One of the first questions asked of Ó Sé in that moment was whether he could ever see himself managing again, in Kerry or indeed anywhere else.

“To be brutally honest,” he said, “I couldn’t see myself at this point in time having the bottle to train another team to go out against the green and gold of Kerry, especially against any group of lads I’ve trained.”

Lasting regrets

Exactly one week later, at a press conference at the Greville Arms Hotel in Mullingar, Ó Sé was presented as the new Westmeath football manager. Maybe that was his own way of having the last laugh on that one but those closest to him always said the manner of his Kerry exit was one of the lasting regrets in the life cut sadly short just before Christmas week 2012.

O'Connor picks up the story from there in Keys to the Kingdom. Back at his mother's bedside, he'd a copy of the Sunday World rolled up on his lap, having read an article by Pat Spillane – "an absolute royal among Kerry footballers with his eight All-Ireland medals" – where he said things "were at a piss poor pass" in Kerry when the county board were replacing "a legend like Páidí" with "a fella whose last entry on his CV was being beaten by Waterford in the Under-21 championship".

And on the day of the press conference in Killarney, O’Connor was at school in Coláiste na Sceilge in Cahirciveen, listening to a live broadcast on Kerry radio, realising Ó Sé was waving the white flag.

“There’s times when I’m reminded that when push comes to shove there’s the aristocracy from the 70s and the 80s and then there’s the peasants, and if I fail in two out of three years in the Kerry job it will tell people all they need to know about the peasantry.”

That O’Connor went on to win two All-Irelands in his first three years – in 2004 and in 2006 – says a little or a lot about the so-called aristocracy but also underscores Kerry’s record for finding the right man for the job.

When he decided on a hiatus in 2007 they found Pat O’Shea willing and able to deliver an All-Ireland that very same year, before closely losing the 2008 final to Tyrone.
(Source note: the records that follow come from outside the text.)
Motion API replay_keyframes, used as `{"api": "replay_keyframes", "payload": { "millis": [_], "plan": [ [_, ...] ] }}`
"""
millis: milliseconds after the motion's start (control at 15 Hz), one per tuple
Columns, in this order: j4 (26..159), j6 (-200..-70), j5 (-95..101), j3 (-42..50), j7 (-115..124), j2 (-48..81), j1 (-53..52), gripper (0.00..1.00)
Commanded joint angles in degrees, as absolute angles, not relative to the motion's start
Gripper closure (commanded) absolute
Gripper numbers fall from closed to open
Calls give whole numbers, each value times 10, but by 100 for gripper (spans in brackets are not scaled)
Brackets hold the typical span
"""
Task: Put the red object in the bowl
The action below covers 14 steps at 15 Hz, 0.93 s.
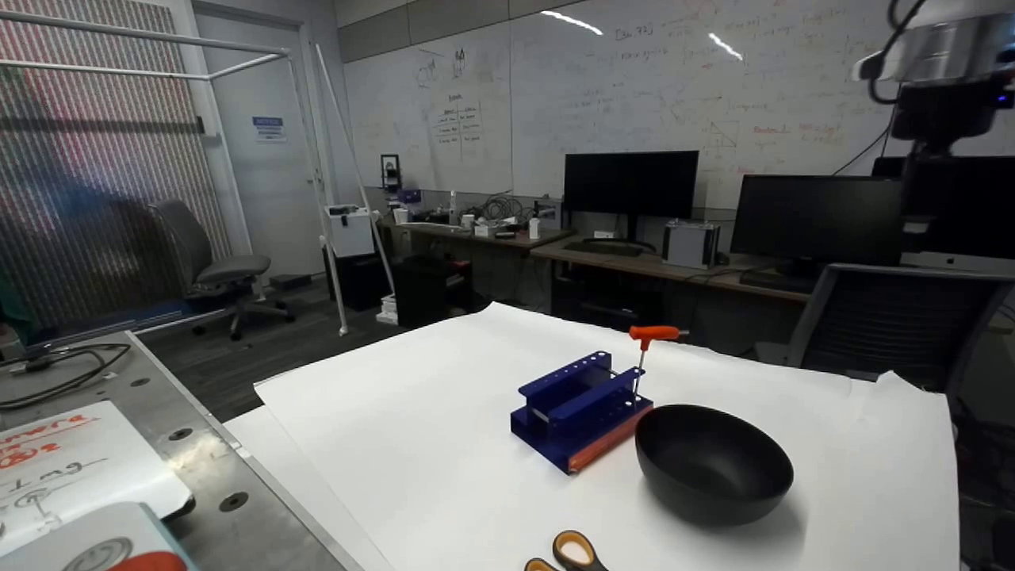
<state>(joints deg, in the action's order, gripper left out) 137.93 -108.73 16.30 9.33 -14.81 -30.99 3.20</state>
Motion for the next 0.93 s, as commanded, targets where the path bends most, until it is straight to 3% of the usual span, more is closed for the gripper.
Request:
{"api": "replay_keyframes", "payload": {
  "millis": [0,400,867],
  "plan": [
    [1277,-1112,139,75,-172,-162,0,0],
    [1139,-1101,126,33,-229,29,-15,0],
    [1050,-1096,87,2,-278,137,2,0]
  ]
}}
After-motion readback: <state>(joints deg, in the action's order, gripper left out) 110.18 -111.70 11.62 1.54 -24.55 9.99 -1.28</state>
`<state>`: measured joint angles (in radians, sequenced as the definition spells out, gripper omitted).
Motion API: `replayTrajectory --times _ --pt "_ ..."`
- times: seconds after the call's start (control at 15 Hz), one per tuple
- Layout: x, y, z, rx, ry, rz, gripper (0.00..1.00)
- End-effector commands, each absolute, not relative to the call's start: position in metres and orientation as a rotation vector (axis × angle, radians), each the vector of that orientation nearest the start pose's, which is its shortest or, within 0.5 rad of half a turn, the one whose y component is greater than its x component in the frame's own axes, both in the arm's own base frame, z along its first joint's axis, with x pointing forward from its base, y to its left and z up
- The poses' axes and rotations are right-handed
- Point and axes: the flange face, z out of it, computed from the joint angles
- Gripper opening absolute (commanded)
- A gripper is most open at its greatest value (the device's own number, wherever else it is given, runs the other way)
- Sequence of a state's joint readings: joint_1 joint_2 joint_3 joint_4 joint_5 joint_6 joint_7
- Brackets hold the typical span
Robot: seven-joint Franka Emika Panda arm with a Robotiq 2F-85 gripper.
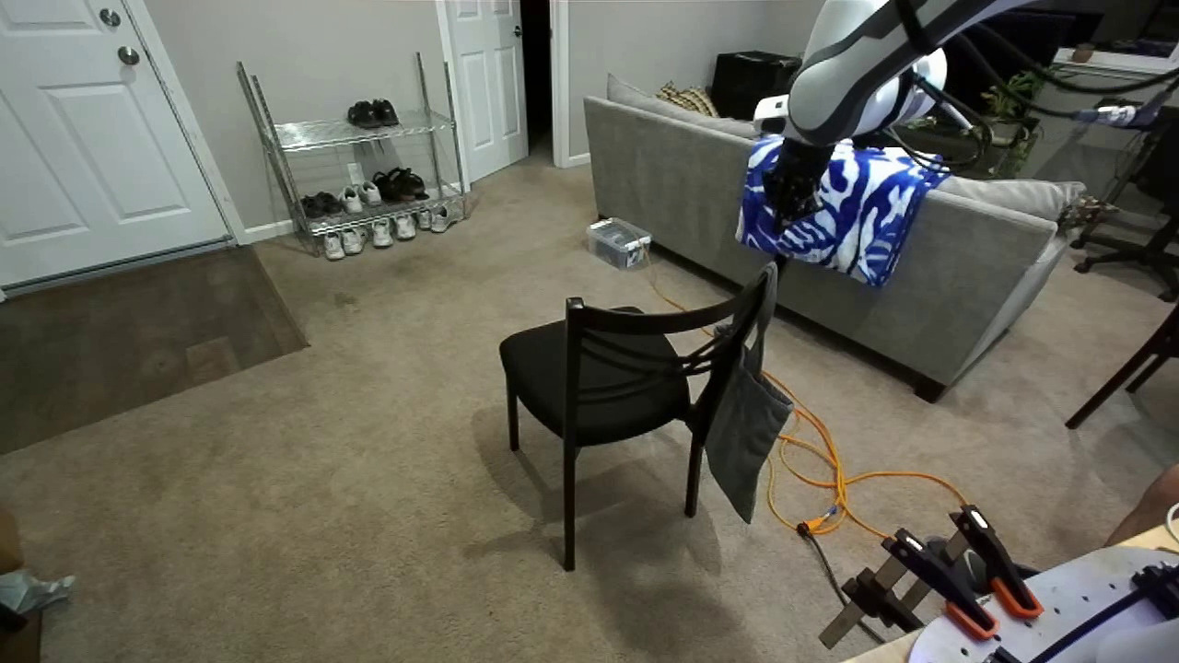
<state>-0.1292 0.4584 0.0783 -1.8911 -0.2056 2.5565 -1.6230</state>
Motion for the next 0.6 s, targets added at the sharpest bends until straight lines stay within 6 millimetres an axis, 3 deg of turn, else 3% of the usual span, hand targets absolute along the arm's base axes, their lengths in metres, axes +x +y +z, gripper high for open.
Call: replayTrajectory --times 0.0,0.13,0.2,0.33,0.53 --pt "0.632 -0.037 0.319 1.895 2.178 0.133 0.0" --pt "0.631 -0.038 0.327 1.9 2.171 0.137 0.0" --pt "0.631 -0.039 0.326 1.904 2.172 0.132 0.25" --pt "0.634 -0.041 0.317 1.915 2.185 0.122 0.31" --pt "0.638 -0.042 0.291 1.941 2.219 0.089 0.51"
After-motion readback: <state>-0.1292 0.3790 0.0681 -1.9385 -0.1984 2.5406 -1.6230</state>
O’Shea wasn’t without some perceived differences, namely his club allegiances, and his term proved seamlessly successful when he stepped aside and O’Connor returned to the job in 2009 and won a third All-Ireland, making him the fourth most successful manager in the county’s history.

Even considering how close O’Connor came to making it four in the 2011 All-Ireland final, the rest of that being Dublin football history, it’s no small wonder Kerry found their right man the next time too in Eamonn Fitzmaurice, who two years after O’Connor stepped down delivered the 2014 All-Ireland to Kerry, the last county outside the capital to lay hands on it.

Anonymous letters

It was meant to be Fitzmaurice’s job until 2020, before the giving out – or at least the box full of anonymous letters – also got a little too much. Now Kerry are days away from naming his successor, complete with his selectors, the county board giving themselves until next Monday evening to find their new man for the job.

O’Connor’s name is back in the mix for a third term but publicly he’s been reluctant. Maurice Fitzgerald, the 1997 Footballer of the Year and a selector with Fitzmaurice for the last two seasons, has also attracted their attention only it seems he’s not so sure now either.

Which leaves Peter Keane, who last month, in his third season as Kerry minor football manager, guided the county to a fifth successive minor All-Ireland. That’s the sort of talent the county has to play with.

It may not come through quick enough to halt Dublin’s quest for a fifth successive senior All-Ireland – the one feat which eluded Kerry – but whoever does get the job won’t be helped by the giving out, only the giving of time and space.